Restating the data exactly is the whole task.

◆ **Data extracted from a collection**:

Segment Open

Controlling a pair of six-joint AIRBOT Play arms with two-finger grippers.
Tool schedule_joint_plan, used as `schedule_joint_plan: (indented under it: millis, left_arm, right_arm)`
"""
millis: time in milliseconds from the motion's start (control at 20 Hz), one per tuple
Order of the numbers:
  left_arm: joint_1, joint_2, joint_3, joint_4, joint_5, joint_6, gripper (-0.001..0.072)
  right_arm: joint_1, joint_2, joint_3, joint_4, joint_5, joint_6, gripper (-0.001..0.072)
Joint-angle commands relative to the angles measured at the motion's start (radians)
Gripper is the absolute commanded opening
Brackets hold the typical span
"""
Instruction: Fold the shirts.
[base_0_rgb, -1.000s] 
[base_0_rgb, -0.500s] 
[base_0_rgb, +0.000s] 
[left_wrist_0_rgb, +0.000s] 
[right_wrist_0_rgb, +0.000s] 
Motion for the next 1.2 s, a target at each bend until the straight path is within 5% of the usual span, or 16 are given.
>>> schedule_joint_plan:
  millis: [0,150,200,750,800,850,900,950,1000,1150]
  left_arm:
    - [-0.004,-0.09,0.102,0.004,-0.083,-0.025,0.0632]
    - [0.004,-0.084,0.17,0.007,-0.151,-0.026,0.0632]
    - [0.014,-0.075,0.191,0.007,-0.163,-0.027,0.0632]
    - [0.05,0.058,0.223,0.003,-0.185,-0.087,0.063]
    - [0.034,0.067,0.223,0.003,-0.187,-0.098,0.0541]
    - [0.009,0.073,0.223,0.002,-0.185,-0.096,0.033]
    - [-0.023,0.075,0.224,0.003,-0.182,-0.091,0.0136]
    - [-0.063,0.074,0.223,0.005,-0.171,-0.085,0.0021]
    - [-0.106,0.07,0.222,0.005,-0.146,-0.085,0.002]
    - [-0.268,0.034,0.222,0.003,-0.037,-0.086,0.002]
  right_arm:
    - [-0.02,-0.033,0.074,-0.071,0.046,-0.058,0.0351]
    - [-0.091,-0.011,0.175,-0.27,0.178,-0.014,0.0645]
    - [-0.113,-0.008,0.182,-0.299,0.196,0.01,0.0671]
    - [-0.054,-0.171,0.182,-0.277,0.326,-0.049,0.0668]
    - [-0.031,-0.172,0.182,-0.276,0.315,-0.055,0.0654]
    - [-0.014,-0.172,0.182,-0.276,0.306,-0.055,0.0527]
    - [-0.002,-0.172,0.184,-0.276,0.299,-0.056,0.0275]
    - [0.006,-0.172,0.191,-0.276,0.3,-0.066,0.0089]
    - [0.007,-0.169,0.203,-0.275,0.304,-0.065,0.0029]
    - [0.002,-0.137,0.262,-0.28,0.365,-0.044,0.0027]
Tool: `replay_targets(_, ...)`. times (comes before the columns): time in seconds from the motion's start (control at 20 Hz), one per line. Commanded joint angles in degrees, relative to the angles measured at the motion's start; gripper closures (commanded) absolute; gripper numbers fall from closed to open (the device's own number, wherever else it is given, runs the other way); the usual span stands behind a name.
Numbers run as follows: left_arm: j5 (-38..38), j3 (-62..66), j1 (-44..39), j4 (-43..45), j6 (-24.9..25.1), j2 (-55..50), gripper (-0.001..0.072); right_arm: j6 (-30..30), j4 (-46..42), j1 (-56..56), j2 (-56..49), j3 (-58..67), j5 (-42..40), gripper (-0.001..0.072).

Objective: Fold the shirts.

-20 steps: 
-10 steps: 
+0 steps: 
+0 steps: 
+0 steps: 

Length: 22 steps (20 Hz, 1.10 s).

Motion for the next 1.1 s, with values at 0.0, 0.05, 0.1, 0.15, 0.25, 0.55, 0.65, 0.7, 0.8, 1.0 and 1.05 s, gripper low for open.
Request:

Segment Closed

◆ **TASK RESULT**:
Controlling a pair of six-joint AIRBOT Play arms with two-finger grippers.
Tool schedule_joint_plan, used as `schedule_joint_plan: (indented under it: millis, left_arm, right_arm)`
"""
millis: time in milliseconds from the motion's start (control at 20 Hz), one per tuple
Order of the numbers:
  left_arm: joint_1, joint_2, joint_3, joint_4, joint_5, joint_6, gripper (-0.001..0.072)
  right_arm: joint_1, joint_2, joint_3, joint_4, joint_5, joint_6, gripper (-0.001..0.072)
Joint-angle commands relative to the angles measured at the motion's start (radians)
Gripper is the absolute commanded opening
Brackets hold the typical span
"""
Instruction: Fold the shirts.
[base_0_rgb, -1.000s] 
[base_0_rgb, -0.500s] 
[base_0_rgb, +0.000s] 
[left_wrist_0_rgb, +0.000s] 
[right_wrist_0_rgb, +0.000s] 
Motion for the next 1.2 s, a target at each bend until the straight path is within 5% of the usual span, or 16 are given.
>>> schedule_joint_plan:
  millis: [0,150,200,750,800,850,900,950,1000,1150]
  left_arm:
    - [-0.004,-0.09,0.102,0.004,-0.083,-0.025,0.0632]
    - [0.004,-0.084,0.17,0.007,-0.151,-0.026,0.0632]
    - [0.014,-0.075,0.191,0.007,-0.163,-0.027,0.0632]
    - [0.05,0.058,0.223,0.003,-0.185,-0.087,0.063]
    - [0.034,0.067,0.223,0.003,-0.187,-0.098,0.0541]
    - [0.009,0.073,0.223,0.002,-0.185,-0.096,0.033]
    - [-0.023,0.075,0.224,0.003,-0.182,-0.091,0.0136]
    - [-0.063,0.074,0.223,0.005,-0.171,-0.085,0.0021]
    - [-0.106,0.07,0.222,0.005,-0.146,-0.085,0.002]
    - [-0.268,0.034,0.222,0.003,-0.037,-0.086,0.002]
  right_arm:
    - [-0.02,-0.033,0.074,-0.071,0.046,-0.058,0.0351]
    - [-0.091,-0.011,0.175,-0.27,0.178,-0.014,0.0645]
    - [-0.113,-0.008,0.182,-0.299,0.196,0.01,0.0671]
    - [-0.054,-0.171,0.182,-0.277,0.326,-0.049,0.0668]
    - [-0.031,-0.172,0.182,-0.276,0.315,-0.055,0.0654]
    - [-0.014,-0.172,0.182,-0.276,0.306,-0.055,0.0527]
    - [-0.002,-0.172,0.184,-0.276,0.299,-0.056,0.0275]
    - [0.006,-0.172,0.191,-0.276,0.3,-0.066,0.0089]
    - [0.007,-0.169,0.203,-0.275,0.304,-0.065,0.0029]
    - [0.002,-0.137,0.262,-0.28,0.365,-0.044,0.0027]
Tool: `replay_targets(_, ...)`. times (comes before the columns): time in seconds from the motion's start (control at 20 Hz), one per line. Commanded joint angles in degrees, relative to the angles measured at the motion's start; gripper closures (commanded) absolute; gripper numbers fall from closed to open (the device's own number, wherever else it is given, runs the other way); the usual span stands behind a name.
Numbers run as follows: left_arm: j5 (-38..38), j3 (-62..66), j1 (-44..39), j4 (-43..45), j6 (-24.9..25.1), j2 (-55..50), gripper (-0.001..0.072); right_arm: j6 (-30..30), j4 (-46..42), j1 (-56..56), j2 (-56..49), j3 (-58..67), j5 (-42..40), gripper (-0.001..0.072).

Objective: Fold the shirts.

-20 steps: 
-10 steps: 
+0 steps: 
+0 steps: 
+0 steps: 

Length: 22 steps (20 Hz, 1.10 s).

Motion for the next 1.1 s, with values at 0.0, 0.05, 0.1, 0.15, 0.25, 0.55, 0.65, 0.7, 0.8, 1.0 and 1.05 s, gripper low for open.
Request:

This finishes the output.